As a student nurse on clinical placement, I observed a service user disclose to an admitting nurse that he was homeless. He had become unwell as a result of excessive alcohol intake. During his hospital stay the service user repeatedly asked for help with housing, however no referrals or advice seeking calls were made to the Local Housing Authority or Voluntary sector. The service user’s medical needs were met during his hospital stay however he was unfortunately discharged to the streets as staff deemed him medically fit for discharge. This made me extremely sad and so I decided to explore the discharge process for homeless service users. The evidence in the literature identified that discharge to the streets is common and often due to a lack of nursing knowledge on the discharge process for this group which helped me to understand why staff may have made this decision.
As secretary of the Bangor University Student Chapter I’ve been involved in quality improvement projects and this knowledge helped me to begin to think of ways in which services for the homeless could be improved. I began to consider areas for improvement and found that health promotion could be a method of raising awareness of
homelessness whilst improving attitudes towards this vulnerable group. I have since undertaken health promotion activities at a local health centre by designing and displaying a homeless health poster board to raise awareness and educate the staff on homelessness. I am an avid Twitter user and decided to use social media as a platform for sharing evidence, journals, news and updates on my project. This has proved to be beneficial in raising the profile for my project and connecting with other professionals undertaking work to improve outcomes for the homeless.

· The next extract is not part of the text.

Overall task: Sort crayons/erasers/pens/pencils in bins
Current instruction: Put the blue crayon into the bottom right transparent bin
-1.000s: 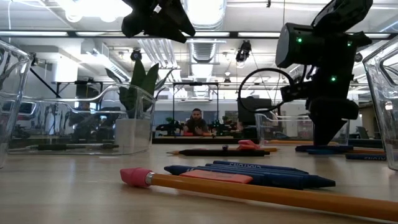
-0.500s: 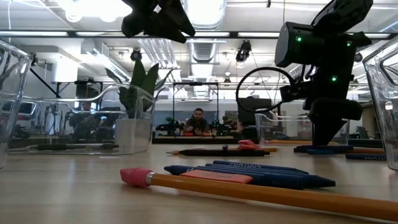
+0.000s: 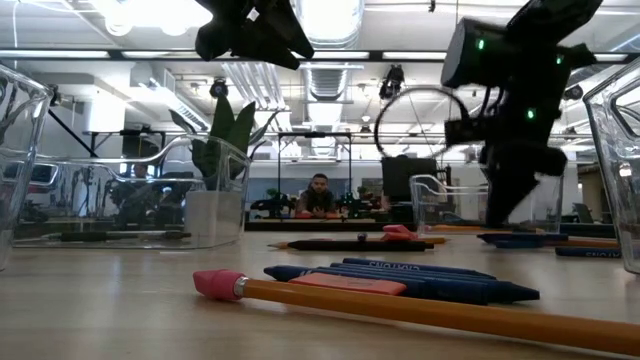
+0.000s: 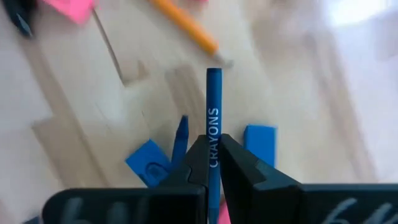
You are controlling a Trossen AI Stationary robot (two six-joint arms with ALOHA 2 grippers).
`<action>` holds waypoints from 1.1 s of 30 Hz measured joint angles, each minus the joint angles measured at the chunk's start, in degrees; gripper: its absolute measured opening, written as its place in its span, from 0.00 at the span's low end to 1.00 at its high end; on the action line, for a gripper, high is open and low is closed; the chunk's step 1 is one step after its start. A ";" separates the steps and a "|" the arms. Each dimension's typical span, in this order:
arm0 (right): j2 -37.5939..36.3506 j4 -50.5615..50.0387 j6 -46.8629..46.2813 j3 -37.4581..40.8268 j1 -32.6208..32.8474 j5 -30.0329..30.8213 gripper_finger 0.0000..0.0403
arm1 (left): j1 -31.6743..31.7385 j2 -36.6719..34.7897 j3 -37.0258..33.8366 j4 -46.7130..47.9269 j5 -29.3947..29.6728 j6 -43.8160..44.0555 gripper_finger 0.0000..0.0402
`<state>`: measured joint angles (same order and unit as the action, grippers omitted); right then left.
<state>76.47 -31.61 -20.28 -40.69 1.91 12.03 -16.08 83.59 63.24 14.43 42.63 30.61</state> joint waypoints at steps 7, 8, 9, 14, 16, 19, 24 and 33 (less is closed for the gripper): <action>-8.53 -0.43 -0.08 -0.02 0.05 -0.12 0.03 | -0.02 0.00 -0.11 -0.02 0.02 0.02 0.34; -9.85 -0.49 -0.08 -0.02 0.14 -0.61 0.03 | -0.02 0.00 -0.19 -0.06 0.02 0.02 0.34; -11.35 -0.63 -0.14 -0.02 0.29 -1.33 0.03 | -0.02 0.00 -0.33 -0.08 0.00 0.02 0.34; -19.25 -0.64 -2.96 -0.04 2.29 -5.78 0.03 | -0.02 0.00 -1.19 -0.09 0.01 0.00 0.34; -22.25 -0.64 -5.14 -0.04 3.86 -7.77 0.03 | -0.02 0.00 -1.45 0.00 0.02 -0.01 0.34; -26.14 -0.60 -10.14 -0.06 7.50 -10.87 0.03 | -0.02 0.00 -1.82 0.11 0.02 -1.74 0.34; -29.58 -0.45 -18.40 -0.08 16.64 -15.01 0.03 | -0.02 0.00 -1.92 0.05 0.02 -4.25 0.34; -27.19 11.38 -26.33 -0.13 36.48 -15.08 0.03 | -0.02 0.00 -1.92 0.05 0.02 -4.46 0.34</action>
<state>49.28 -20.23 -46.60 -40.82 38.39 -3.05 -16.10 83.59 61.32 14.48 42.65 26.15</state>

I have a keen interest in research and wanted to gain knowledge on homelessness that was inclusive of the views of the homeless individuals themselves to ensure my project had a strong evidence base. I approached a local homeless drop in centre with the idea of running art sessions for their homeless service users to provide a therapeutic service and gain knowledge to support my project. The managers of the centre were massively supportive and excited by my project and were keen to allow me to undertake this work. I now run weekly art therapy sessions to encourage service users to express themselves creatively and share their life experiences and stories during the sessions. I am using the art sessions as a method for data collection to find out their experiences as patients, and I’m learning a wealth of knowledge which I plan to use to improve the health services for homeless individuals. This project has taken off and has recently been funded by Betsi Cadwaladr Health board who are helping me to develop and use the knowledge I gain for quality improvement initiatives.

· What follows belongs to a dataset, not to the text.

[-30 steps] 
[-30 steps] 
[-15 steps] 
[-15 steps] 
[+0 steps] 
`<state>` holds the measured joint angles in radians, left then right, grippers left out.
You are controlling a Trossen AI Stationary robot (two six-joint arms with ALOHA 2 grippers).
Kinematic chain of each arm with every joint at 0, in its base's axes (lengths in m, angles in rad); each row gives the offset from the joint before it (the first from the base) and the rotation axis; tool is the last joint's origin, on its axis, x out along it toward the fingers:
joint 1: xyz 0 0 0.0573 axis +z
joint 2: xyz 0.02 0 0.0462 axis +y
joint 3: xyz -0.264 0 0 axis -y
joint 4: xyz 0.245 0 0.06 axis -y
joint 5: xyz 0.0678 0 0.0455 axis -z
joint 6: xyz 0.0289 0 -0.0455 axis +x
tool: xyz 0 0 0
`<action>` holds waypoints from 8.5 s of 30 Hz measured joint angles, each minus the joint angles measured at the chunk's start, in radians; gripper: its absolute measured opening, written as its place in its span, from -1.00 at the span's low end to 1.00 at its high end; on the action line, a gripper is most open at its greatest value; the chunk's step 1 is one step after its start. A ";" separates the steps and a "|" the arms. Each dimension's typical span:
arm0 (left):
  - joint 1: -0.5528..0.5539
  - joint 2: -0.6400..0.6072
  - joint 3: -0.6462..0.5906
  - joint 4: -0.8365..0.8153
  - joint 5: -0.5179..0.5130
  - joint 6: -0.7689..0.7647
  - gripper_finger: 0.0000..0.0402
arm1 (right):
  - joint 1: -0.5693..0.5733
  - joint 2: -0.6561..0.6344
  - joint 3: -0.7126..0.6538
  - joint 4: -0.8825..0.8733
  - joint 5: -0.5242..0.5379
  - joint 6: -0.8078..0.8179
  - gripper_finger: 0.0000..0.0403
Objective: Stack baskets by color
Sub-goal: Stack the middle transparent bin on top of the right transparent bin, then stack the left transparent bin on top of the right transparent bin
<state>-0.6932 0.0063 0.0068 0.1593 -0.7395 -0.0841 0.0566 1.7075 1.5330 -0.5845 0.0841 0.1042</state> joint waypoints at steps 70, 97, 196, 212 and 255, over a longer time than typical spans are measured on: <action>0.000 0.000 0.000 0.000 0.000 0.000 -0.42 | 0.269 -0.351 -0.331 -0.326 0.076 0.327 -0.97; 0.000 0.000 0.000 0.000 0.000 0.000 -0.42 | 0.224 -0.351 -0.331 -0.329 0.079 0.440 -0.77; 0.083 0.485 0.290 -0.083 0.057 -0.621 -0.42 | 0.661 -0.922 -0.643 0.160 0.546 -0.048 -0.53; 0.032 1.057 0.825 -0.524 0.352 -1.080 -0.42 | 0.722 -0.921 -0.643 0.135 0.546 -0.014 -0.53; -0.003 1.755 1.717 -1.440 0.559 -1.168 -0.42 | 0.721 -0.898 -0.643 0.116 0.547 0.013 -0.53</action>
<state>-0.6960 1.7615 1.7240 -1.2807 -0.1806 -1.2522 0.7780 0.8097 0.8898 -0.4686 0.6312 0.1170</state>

I could never have imagined how much the incident during my placement could have influenced me and my quality improvement journey. The art sessions I run have taught me so much about
homelessness and I am able to engage with the group that I wish so badly to help. A small idea which came about in my first year of nursing has now developed into a much bigger project where I feel I am making a difference to services for the homeless. I feel empowered and proud by how far I have come and excited for where this project will take me. I am hopeful for a brighter future and better health outcomes for this vulnerable group who are in desperate need of help.